Para evitar el amarilleo, es recomendable limpiar las almohadas periódicamente. Este amarilleo se debe principalmente al sudor nocturno, que crea un ambiente húmedo ideal para bacterias y ácaros. Mientras que algunos tiran las almohadas a la primera mancha, otros confían únicamente en las fundas para protegerse. ¿Lo cierto? Lo ideal es lavar las almohadas cada seis meses. Mientras tanto, refresca tu edredón anualmente.
Rejuvenecimiento de almohadas: un consejo de limpieza probado y verdadero
¿Buscas una forma eficaz de desinfectar tus almohadas y eliminar los gérmenes? Aquí tienes un truco clásico y confiable:
Ingredientes:
Bicarbonato
Detergente para ropa normal
aceite esencial de lavanda
Antes de empezar, comprueba las etiquetas de tus almohadas para asegurarte de que sean aptas para lavadora. Vierte el detergente elegido en el cajón correspondiente, luego media taza de bicarbonato de sodio y unas gotas de aceite de lavanda directamente en el tambor. Agrega dos almohadas para equilibrar la cantidad y lava.

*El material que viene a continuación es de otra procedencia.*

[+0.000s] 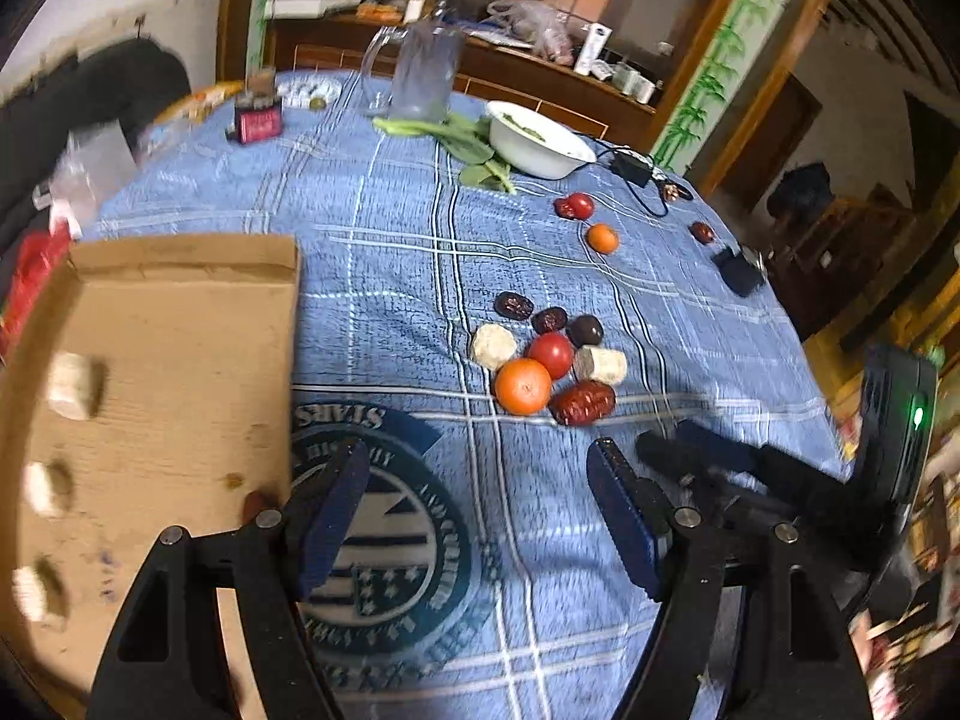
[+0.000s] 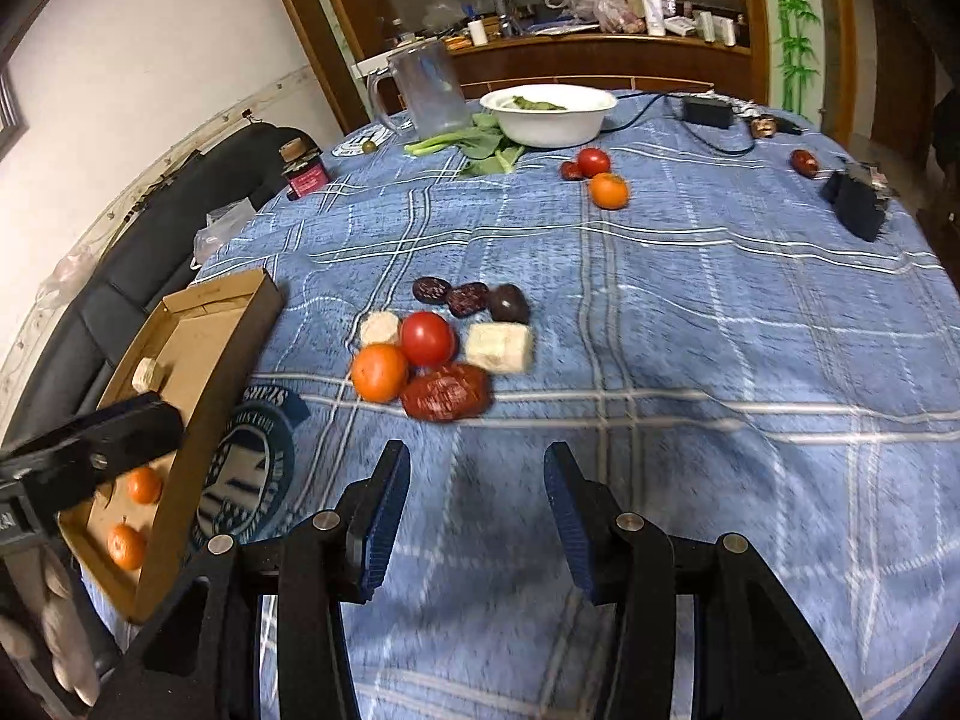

Para prolongar la frescura de tus almohadas, adopta buenos hábitos diarios. Cada mañana, retira las fundas, abre las ventanas y deja que la luz del sol las ilumine. Esto ventila la habitación y previene el exceso de humedad y la aparición de moho. ¿Y si tus almohadas se ven un poco apagadas? Una limpiadora a vapor puede darles un toque más brillante. Para un toque más brillante, remójalas en una mezcla de jugo de limón, vinagre blanco o agua oxigenada antes de lavarlas a máquina.